**Your goal**
Please write out every line of the material, leaving out any picture.

_____

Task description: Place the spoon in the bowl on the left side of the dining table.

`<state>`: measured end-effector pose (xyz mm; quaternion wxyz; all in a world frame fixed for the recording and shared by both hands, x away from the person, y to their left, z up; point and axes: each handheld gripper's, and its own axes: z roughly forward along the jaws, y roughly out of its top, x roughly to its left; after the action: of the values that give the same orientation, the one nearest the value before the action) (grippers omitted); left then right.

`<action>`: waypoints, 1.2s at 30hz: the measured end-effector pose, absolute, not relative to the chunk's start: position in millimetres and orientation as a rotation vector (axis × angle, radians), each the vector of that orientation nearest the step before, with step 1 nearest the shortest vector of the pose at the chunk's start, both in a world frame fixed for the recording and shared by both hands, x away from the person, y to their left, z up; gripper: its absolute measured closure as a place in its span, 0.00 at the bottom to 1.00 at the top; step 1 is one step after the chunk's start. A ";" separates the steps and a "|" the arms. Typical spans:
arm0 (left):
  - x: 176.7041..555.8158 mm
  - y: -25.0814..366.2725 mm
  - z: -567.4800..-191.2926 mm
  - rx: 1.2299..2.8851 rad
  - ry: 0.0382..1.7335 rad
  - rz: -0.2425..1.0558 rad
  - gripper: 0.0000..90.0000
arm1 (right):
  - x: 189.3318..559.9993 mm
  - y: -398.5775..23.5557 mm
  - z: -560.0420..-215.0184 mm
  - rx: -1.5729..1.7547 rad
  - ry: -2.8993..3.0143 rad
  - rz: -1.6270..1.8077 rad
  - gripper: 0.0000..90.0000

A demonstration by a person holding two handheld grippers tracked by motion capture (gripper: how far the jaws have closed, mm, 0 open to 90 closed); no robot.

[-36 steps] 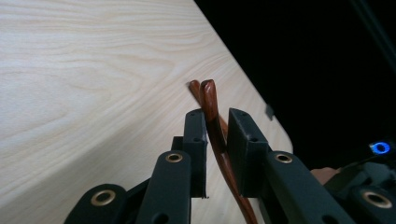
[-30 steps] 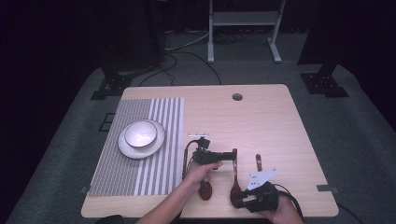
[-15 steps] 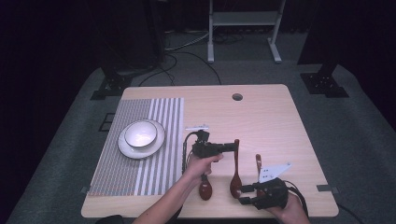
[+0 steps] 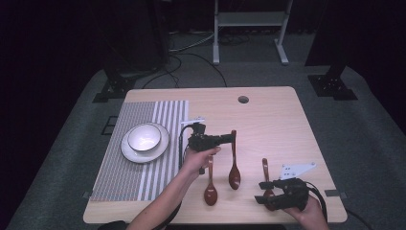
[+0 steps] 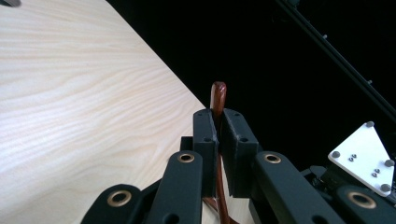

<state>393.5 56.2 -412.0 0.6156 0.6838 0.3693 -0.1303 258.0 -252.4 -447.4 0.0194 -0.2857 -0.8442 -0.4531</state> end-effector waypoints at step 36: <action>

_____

**Exercise result**
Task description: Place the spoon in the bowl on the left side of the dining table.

`<state>`: measured end-effector pose (xyz mm; quaternion wxyz; all in a world frame fixed for the recording and shared by both hands, x away from the person, y to their left, z up; point and axes: each handheld gripper's, and its own axes: z roughly forward along the jaws, y roughly out of its top, x roughly to its left; after the action: of the values that give the same orientation, the one nearest the value before the action) (grippers omitted); left then right.

`<action>`: waypoints, 1.2s at 30hz: the measured end-effector pose, absolute, not relative to the chunk's start: position in millimetres and orientation as a rotation vector (axis × angle, radians), each the vector of that orientation nearest the step before, with step 1 nearest the shortest vector of the pose at the chunk's start, both in a world frame fixed for the recording and shared by both hands, x away from the person, y to their left, z up; gripper: its absolute measured closure as a place in its span, 0.00 at the bottom to 1.00 at the top; step 1 is one step after the chunk's start. A ";" separates the steps and a "|" the arms. Typical spans:
arm0 (left):
  - x: 176.7041..555.8158 mm
  - y: -25.0814..366.2725 mm
  - z: -567.4800..-191.2926 mm
  - rx: 1.2299..2.8851 rad
  - ry: 0.0382..1.7335 rad
  - rz: -0.2425..1.0558 rad
  - gripper: 0.0000..90.0000
arm1 (right):
  - x: 189.3318..559.9993 mm
  - y: -398.5775..23.5557 mm
  - z: -560.0420..-215.0184 mm
  - rx: -1.5729..1.7547 rad
  - ry: -2.8993..3.0143 rad
  - rz: -1.6270..1.8077 rad
  - gripper: 0.0000..90.0000

A demonstration by a person holding two handheld grippers tracked by motion capture (gripper: how far the jaws have closed, mm, 0 open to 90 closed); no robot.

[-36 steps] 
[-30 steps] 
[-15 steps] 
[+0 steps] 
[+0 steps] 

<state>393.5 56.2 -412.0 0.6156 0.6838 0.3693 -0.1303 258.0 -252.4 -447.4 0.0194 -0.2857 -0.8442 -0.4531</state> end-effector waypoints at step 36: <action>

There's no more to the output.